Your objective: Report every line from the following entries that contains the string "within".

++++ Given entries ++++

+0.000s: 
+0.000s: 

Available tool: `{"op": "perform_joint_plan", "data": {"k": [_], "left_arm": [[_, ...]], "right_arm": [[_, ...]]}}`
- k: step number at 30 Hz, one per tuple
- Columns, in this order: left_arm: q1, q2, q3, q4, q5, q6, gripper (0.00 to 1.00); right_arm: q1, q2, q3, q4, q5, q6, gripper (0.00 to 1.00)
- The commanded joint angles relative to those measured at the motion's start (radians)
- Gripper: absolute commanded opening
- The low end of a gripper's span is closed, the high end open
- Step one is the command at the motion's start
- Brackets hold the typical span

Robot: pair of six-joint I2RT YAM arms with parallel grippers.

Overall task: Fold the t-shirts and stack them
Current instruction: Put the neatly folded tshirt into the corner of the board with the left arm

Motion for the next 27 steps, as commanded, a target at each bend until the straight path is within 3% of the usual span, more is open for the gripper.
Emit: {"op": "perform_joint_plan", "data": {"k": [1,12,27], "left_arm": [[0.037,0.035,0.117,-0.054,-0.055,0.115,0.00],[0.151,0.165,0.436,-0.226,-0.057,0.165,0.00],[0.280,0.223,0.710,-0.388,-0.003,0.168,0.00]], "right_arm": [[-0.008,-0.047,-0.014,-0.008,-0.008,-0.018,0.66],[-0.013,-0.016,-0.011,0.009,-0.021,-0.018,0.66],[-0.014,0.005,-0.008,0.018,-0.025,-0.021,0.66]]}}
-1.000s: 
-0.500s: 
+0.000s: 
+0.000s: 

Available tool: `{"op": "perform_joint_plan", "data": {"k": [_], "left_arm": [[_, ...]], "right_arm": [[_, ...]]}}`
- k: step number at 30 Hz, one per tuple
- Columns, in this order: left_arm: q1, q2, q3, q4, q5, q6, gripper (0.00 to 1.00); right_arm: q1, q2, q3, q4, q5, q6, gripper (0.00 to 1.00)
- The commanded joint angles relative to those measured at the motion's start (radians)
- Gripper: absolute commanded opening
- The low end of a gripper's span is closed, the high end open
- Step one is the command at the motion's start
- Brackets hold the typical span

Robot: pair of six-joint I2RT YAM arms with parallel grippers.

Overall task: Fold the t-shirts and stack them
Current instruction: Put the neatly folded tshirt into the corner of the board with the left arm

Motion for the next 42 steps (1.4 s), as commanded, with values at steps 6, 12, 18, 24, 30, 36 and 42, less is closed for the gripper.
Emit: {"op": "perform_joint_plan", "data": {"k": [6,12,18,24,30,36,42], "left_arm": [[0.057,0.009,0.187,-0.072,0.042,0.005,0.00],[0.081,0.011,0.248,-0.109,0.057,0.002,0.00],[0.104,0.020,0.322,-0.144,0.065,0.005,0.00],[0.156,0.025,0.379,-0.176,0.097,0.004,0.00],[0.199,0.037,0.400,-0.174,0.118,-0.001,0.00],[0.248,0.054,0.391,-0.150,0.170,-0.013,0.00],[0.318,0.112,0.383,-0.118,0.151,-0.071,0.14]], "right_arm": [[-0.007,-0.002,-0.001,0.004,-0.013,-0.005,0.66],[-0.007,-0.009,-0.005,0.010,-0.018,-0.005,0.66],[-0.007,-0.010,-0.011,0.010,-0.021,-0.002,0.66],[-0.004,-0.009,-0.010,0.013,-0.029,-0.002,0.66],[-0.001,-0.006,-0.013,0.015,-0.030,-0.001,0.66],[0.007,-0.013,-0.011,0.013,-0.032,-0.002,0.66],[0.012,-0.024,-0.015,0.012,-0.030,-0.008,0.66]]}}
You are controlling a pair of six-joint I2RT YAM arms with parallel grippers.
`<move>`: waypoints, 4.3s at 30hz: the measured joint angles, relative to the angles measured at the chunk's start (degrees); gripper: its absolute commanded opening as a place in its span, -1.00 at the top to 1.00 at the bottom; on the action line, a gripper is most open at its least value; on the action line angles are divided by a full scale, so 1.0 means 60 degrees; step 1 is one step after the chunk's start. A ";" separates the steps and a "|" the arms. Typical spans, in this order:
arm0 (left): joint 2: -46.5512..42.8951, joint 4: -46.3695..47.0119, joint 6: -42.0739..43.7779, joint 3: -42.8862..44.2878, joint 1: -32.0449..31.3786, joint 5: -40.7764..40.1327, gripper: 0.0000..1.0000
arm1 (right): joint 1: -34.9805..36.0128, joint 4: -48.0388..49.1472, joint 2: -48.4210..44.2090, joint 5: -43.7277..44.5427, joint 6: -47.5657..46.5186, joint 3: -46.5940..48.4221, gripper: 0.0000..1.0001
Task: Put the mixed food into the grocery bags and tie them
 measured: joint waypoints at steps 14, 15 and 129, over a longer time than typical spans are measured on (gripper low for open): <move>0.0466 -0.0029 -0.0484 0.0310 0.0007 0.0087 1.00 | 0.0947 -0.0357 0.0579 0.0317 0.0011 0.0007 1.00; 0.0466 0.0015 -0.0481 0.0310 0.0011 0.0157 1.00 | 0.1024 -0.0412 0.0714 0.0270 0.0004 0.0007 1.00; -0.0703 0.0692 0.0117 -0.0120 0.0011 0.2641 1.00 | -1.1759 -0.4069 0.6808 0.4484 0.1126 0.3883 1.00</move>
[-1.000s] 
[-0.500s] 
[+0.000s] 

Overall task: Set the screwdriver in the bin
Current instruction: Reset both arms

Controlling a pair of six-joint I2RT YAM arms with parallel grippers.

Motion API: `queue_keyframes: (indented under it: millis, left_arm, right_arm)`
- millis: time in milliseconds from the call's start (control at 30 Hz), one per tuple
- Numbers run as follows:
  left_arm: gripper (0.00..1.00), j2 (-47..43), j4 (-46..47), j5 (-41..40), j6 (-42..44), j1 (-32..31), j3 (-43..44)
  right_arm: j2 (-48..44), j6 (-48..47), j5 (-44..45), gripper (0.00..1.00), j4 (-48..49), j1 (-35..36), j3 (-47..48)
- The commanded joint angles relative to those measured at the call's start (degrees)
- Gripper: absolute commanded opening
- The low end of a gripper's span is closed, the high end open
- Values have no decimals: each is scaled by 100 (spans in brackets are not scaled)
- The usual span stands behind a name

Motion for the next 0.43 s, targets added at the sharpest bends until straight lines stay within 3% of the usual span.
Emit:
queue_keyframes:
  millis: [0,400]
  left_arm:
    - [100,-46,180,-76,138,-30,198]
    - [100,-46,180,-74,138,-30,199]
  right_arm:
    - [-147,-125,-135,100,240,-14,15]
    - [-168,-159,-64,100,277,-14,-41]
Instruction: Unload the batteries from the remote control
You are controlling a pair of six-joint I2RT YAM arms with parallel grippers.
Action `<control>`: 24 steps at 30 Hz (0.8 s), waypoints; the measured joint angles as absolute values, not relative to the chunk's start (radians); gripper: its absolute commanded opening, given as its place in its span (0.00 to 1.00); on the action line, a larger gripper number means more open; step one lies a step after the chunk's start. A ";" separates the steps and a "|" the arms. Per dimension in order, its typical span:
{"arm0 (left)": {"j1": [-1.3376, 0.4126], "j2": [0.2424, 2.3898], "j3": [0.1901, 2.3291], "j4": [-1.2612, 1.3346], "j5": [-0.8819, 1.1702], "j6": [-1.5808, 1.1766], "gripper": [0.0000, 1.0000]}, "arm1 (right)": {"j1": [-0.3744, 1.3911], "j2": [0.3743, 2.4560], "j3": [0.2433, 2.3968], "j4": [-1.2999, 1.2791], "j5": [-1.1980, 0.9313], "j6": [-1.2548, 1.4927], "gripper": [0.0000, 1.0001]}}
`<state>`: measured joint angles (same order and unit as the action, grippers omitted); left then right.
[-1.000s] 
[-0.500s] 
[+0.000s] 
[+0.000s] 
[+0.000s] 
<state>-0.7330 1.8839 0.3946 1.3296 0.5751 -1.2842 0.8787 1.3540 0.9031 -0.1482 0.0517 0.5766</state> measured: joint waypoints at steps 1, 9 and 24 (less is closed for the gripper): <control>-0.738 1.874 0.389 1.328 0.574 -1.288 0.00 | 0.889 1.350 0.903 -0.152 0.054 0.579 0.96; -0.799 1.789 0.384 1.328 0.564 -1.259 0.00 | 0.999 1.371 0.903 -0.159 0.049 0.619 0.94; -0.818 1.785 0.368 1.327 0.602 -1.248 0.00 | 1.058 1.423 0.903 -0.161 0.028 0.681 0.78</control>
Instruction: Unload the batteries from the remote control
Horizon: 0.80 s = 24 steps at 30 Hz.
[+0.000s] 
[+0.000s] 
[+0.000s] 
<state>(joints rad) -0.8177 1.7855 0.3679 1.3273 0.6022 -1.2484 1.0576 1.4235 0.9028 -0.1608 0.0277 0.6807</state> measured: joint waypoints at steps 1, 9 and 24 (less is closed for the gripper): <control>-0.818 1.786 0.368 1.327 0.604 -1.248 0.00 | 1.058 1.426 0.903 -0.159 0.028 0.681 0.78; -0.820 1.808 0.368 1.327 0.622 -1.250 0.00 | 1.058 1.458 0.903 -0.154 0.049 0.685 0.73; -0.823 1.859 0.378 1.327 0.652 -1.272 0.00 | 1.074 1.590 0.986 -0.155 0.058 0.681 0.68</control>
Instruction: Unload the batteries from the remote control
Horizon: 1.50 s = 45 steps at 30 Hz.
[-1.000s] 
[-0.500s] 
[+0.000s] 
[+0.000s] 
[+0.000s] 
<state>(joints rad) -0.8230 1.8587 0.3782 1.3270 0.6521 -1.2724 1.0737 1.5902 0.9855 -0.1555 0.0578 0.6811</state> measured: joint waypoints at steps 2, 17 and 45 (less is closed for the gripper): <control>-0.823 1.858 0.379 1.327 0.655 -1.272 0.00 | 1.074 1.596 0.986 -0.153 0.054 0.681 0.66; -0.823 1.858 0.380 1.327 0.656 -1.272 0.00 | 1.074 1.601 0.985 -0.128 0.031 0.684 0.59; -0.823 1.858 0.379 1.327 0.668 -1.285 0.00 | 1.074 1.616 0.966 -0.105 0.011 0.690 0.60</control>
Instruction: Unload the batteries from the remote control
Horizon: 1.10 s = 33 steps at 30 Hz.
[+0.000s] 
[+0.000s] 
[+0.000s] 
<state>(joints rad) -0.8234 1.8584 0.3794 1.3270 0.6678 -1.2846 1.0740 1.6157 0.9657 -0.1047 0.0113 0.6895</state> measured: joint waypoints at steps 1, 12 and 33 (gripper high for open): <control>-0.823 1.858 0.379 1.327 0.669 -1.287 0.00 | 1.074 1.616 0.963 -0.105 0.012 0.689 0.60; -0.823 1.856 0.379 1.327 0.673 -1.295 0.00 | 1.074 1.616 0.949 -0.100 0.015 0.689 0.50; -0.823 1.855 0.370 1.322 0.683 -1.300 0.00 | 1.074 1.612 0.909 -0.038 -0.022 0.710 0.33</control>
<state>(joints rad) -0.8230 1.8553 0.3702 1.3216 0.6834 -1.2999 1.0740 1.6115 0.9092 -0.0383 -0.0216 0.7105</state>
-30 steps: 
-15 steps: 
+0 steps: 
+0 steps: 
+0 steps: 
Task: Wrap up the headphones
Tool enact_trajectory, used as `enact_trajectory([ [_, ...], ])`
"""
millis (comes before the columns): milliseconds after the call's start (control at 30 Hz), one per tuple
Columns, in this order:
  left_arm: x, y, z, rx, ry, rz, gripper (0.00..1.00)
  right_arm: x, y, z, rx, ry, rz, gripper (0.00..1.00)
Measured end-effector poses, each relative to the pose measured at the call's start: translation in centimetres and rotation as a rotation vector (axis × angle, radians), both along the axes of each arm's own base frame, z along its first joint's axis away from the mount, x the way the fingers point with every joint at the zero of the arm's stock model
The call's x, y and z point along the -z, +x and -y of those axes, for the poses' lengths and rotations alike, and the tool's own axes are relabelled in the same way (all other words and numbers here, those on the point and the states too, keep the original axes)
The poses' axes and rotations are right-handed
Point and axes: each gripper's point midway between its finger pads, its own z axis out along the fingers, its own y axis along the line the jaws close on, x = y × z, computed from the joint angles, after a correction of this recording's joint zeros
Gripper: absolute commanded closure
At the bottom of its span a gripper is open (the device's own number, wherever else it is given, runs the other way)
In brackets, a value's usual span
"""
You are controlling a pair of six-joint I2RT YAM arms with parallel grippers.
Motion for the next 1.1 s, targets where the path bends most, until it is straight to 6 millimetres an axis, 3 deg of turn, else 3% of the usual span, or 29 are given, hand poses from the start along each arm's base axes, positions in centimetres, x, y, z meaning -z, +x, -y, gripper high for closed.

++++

Result of the task:
Motion for the next 27 steps, as commanded, a target at each bend until the straight path is within 3% of the usual span, more is open for the gripper.
Motion for the next 0.43 s, targets added at the sharpest bends until straight lines stay within 3% of the usual span.

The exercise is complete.